By Helen Albert, Senior MedWire Reporter

Results from a systematic review and meta-analysis published in the BMJ suggest that physiotherapy interventions benefit Parkinson's disease (PD) patients, at least in the short term.

Regarding more long-lasting effects, the researchers say that "large, well designed, randomized controlled trials with improved methodology and reporting are needed to assess the efficacy and cost effectiveness of physiotherapy for treating PD in the longer term."

Claire Tomlinson (University of Birmingham, UK) and colleagues selected 39 trials including 1827 participants for review, 29 of which were included in the meta-analysis due to sufficiently in-depth data being unavailable for the other 10 studies. The mean follow-up period for the trials was under 3 months.
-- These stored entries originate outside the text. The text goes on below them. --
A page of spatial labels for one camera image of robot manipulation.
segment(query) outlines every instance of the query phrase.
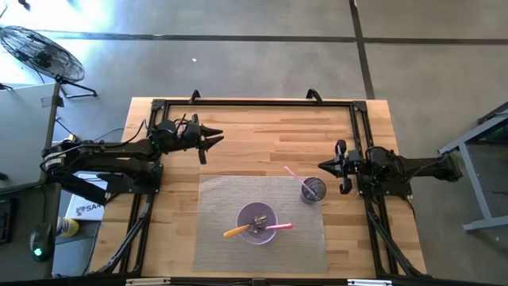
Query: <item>wooden table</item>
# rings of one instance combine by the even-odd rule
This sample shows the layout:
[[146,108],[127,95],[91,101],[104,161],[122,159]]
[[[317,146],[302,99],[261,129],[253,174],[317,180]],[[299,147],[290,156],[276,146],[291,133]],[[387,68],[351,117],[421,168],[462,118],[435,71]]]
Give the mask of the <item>wooden table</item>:
[[[135,134],[143,119],[148,120],[152,100],[153,98],[133,98],[123,140]],[[387,101],[368,100],[367,105],[375,145],[397,152]],[[348,147],[353,149],[347,108],[172,106],[170,119],[180,118],[183,113],[187,113],[187,117],[197,113],[201,123],[224,130],[225,139],[207,153],[208,164],[205,165],[199,164],[195,149],[163,155],[164,177],[153,207],[143,276],[375,276],[363,199],[357,195],[356,189],[348,195],[340,195],[340,181],[318,168],[318,163],[335,156],[333,148],[337,139],[345,139]],[[328,273],[295,275],[193,272],[199,176],[288,176],[283,169],[284,165],[300,176],[316,176],[326,183],[328,193],[322,201],[322,213]],[[120,245],[125,236],[132,201],[132,195],[124,194],[106,206],[91,270],[104,265]],[[414,266],[425,272],[418,232],[408,204],[400,198],[389,196],[387,209],[394,240]],[[137,251],[137,243],[134,242],[133,245],[131,261],[134,261]],[[383,243],[379,245],[382,248],[383,265],[387,269],[386,250]]]

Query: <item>orange utensil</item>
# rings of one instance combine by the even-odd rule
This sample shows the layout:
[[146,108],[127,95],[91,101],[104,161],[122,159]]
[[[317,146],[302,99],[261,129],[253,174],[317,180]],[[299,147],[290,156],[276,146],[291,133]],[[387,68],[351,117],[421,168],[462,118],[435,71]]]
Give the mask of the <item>orange utensil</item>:
[[237,235],[237,234],[239,234],[242,231],[246,231],[247,229],[248,229],[248,225],[238,226],[234,230],[228,230],[228,231],[224,232],[224,237],[225,238],[231,238],[232,236]]

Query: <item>purple bowl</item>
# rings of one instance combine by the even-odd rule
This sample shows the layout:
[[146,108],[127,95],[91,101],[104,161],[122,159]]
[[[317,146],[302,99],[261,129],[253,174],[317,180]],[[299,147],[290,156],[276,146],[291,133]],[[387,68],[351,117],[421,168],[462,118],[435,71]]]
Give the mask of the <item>purple bowl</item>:
[[[277,215],[273,209],[266,203],[250,203],[243,207],[238,213],[237,227],[252,223],[256,216],[266,215],[267,222],[265,226],[273,226],[278,223]],[[252,231],[242,231],[240,236],[248,243],[253,245],[262,245],[268,243],[275,236],[276,230],[261,230],[258,233]]]

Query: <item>metal bracket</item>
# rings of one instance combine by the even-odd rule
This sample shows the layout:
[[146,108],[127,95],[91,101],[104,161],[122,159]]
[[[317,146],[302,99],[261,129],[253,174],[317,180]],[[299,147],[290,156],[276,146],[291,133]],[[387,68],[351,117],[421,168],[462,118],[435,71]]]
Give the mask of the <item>metal bracket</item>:
[[353,106],[361,112],[367,112],[367,103],[365,101],[354,101]]
[[58,107],[64,107],[64,100],[59,96],[55,98],[55,103]]
[[152,111],[159,110],[160,108],[162,108],[162,106],[164,106],[165,103],[166,103],[166,100],[164,100],[164,99],[153,99]]
[[198,90],[194,90],[194,92],[192,93],[192,96],[190,97],[190,100],[189,100],[189,104],[194,104],[194,101],[196,100],[196,98],[200,98],[201,95],[199,94],[199,91]]
[[316,99],[316,102],[318,104],[323,104],[323,99],[321,99],[321,96],[318,94],[318,92],[313,89],[313,88],[310,88],[308,91],[307,91],[307,96],[305,97],[306,99]]

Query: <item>computer mouse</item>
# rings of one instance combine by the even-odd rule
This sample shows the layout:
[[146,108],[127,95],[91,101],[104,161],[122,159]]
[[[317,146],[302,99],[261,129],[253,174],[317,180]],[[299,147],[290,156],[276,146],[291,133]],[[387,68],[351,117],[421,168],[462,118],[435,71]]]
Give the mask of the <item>computer mouse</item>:
[[55,249],[55,235],[52,224],[39,223],[30,234],[30,252],[35,261],[46,261]]

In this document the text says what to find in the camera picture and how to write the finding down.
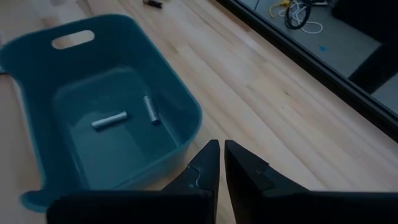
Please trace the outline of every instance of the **wood grain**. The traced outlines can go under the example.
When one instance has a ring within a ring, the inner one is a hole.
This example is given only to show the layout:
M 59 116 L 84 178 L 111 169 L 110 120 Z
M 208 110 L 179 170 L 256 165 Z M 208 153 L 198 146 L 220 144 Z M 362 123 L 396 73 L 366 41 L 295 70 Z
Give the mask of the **wood grain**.
M 1 1 L 3 41 L 87 16 L 133 17 L 203 109 L 203 126 L 186 161 L 210 139 L 222 147 L 234 139 L 310 189 L 398 190 L 397 144 L 215 1 L 168 0 L 163 10 L 136 0 L 63 2 L 46 6 L 53 7 L 49 14 L 29 7 L 33 0 Z M 0 105 L 0 219 L 44 223 L 42 214 L 19 203 L 40 179 L 7 76 L 0 77 Z M 234 223 L 221 161 L 218 223 Z M 161 189 L 179 171 L 149 189 Z

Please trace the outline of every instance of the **blue object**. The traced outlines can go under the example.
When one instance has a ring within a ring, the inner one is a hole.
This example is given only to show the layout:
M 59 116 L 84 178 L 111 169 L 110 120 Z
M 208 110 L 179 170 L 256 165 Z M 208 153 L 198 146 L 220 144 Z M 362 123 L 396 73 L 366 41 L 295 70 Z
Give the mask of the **blue object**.
M 52 41 L 83 30 L 92 41 L 59 50 Z M 42 189 L 21 196 L 44 212 L 79 190 L 140 189 L 174 170 L 201 124 L 201 109 L 131 18 L 105 15 L 24 35 L 0 51 L 22 89 Z M 161 124 L 151 123 L 149 95 Z M 93 121 L 129 119 L 95 131 Z

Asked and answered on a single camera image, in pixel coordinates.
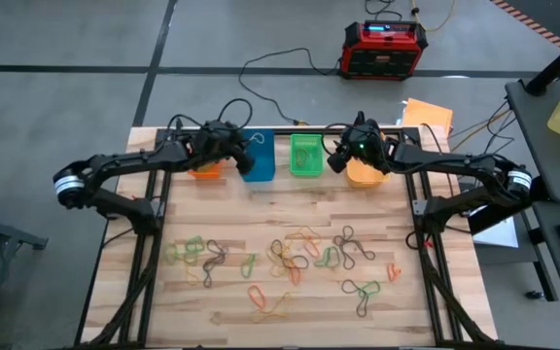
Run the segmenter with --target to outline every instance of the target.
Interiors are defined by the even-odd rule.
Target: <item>butcher block tabletop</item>
[[[431,133],[419,129],[423,149],[436,151]],[[434,130],[448,152],[443,132]],[[156,134],[154,127],[132,128],[126,151],[151,150]],[[326,138],[329,148],[333,139]],[[418,254],[404,242],[414,230],[404,176],[392,175],[375,188],[354,189],[344,173],[335,174],[325,164],[320,177],[297,178],[289,169],[289,144],[289,136],[275,137],[276,171],[271,182],[245,183],[233,160],[222,163],[220,179],[172,174],[147,346],[434,345]],[[446,175],[429,176],[433,195],[450,196]],[[457,192],[456,178],[450,180]],[[121,176],[117,193],[144,196],[147,181],[147,173]],[[420,181],[415,183],[420,196]],[[458,217],[448,224],[468,229],[466,221]],[[355,260],[353,268],[343,267],[342,255],[341,264],[334,266],[334,250],[330,267],[321,262],[316,266],[321,258],[313,255],[319,251],[323,256],[344,227],[353,229],[353,238],[365,251],[374,252],[374,259],[347,244],[345,252]],[[105,239],[128,228],[127,219],[112,221]],[[303,235],[292,236],[297,232]],[[197,236],[205,245],[215,240],[228,249],[224,262],[210,271],[209,288],[202,283],[206,277],[202,266],[217,254],[205,249],[187,257],[189,263],[182,261],[186,241]],[[283,244],[280,253],[284,257],[294,257],[284,260],[290,268],[269,252],[274,239]],[[455,296],[485,333],[497,337],[472,236],[448,229],[442,240]],[[199,248],[195,242],[190,244],[191,250]],[[130,233],[103,249],[82,321],[82,341],[97,336],[123,302],[134,247],[135,234]],[[307,258],[308,268],[295,268],[305,264],[298,256]],[[254,259],[251,271],[250,259]],[[391,264],[401,271],[397,279],[389,278]],[[362,294],[343,292],[345,280],[361,288],[372,281],[379,284],[378,293],[375,283],[365,287],[372,294],[364,317],[357,312]],[[344,287],[351,292],[351,283]],[[137,334],[141,299],[133,311],[132,337]],[[444,334],[450,338],[445,306],[438,299]]]

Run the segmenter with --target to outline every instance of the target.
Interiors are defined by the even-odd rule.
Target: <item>red power station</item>
[[[338,74],[346,79],[404,80],[427,48],[425,28],[414,21],[367,20],[345,28]]]

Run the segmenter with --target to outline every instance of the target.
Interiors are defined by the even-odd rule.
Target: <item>gray floor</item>
[[[148,65],[166,5],[167,0],[0,0],[0,64]],[[439,22],[446,6],[422,1],[422,19],[429,26]],[[405,0],[391,7],[404,14],[408,8]],[[365,17],[362,1],[180,0],[161,65],[239,67],[264,53],[306,46],[316,65],[330,67],[340,55],[343,27]],[[455,16],[429,40],[420,69],[539,70],[560,53],[487,0],[458,1]],[[296,53],[260,66],[305,67],[307,62]],[[92,211],[59,206],[51,177],[70,161],[123,149],[144,79],[0,73],[0,221],[50,238],[47,250],[23,248],[12,265],[0,296],[0,343],[36,349],[72,342],[105,223]],[[245,81],[277,98],[287,115],[311,123],[352,121],[358,110],[394,123],[402,101],[413,97],[453,109],[454,126],[461,129],[487,119],[502,103],[510,80],[390,83],[248,76]],[[235,76],[160,75],[144,125],[165,125],[176,113],[212,119],[234,97],[252,100],[252,124],[284,124]],[[242,111],[235,108],[227,117],[239,121]],[[505,135],[516,142],[502,154],[535,171],[517,125]],[[487,139],[480,134],[460,151],[482,152]],[[482,269],[501,338],[560,347],[555,327],[560,326],[560,301],[531,302],[522,296],[539,286],[532,266]]]

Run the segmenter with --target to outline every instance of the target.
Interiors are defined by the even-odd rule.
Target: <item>orange paper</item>
[[[444,136],[448,137],[452,122],[452,110],[413,98],[407,99],[402,125],[416,126],[421,123],[429,126],[439,125],[444,130]]]

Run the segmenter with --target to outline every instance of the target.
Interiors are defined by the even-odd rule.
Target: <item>green plastic container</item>
[[[291,172],[295,176],[316,177],[323,171],[321,135],[291,135]]]
To be eligible, trials had to be randomized, include patients with PD, and compare a physiotherapy intervention with no intervention or a placebo therapy. A wide range of physiotherapy types such as general physiotherapy, exercise, treadmill training, cueing, dance, and martial arts were included.

There were 18 potential physiotherapy outcomes in total categorized as: improvements to gait (seven sub outcomes), functional mobility and balance (four sub outcomes), falls, clinician-rated disability, mental wellbeing, activities of daily living, motor skills, and patient-rated quality of life (two sub outcomes).

Physiotherapy resulted in significant improvements to nine out of the 18 outcomes outlined above. The three outcomes that appeared to gain the greatest improvements after physiotherapy were gait speed (gait sub outcome), the Berg balance scale (functional mobility and balance sub outcome), and clinician‑rated disability according to the unified PD rating scale.

These three factors improved significantly with physiotherapy, by a respective 0.04 m/s, +3.71 points, and -6.1 points.

While these results are promising, the authors write: "A larger and better quality body of evidence is required before a recommendation for change in practice can be made."

They emphasize that "the majority of the studies in this review were small and had a short follow-up period," and add that "larger randomized controlled trials are needed, particularly those focusing on improving trial methodology and reporting."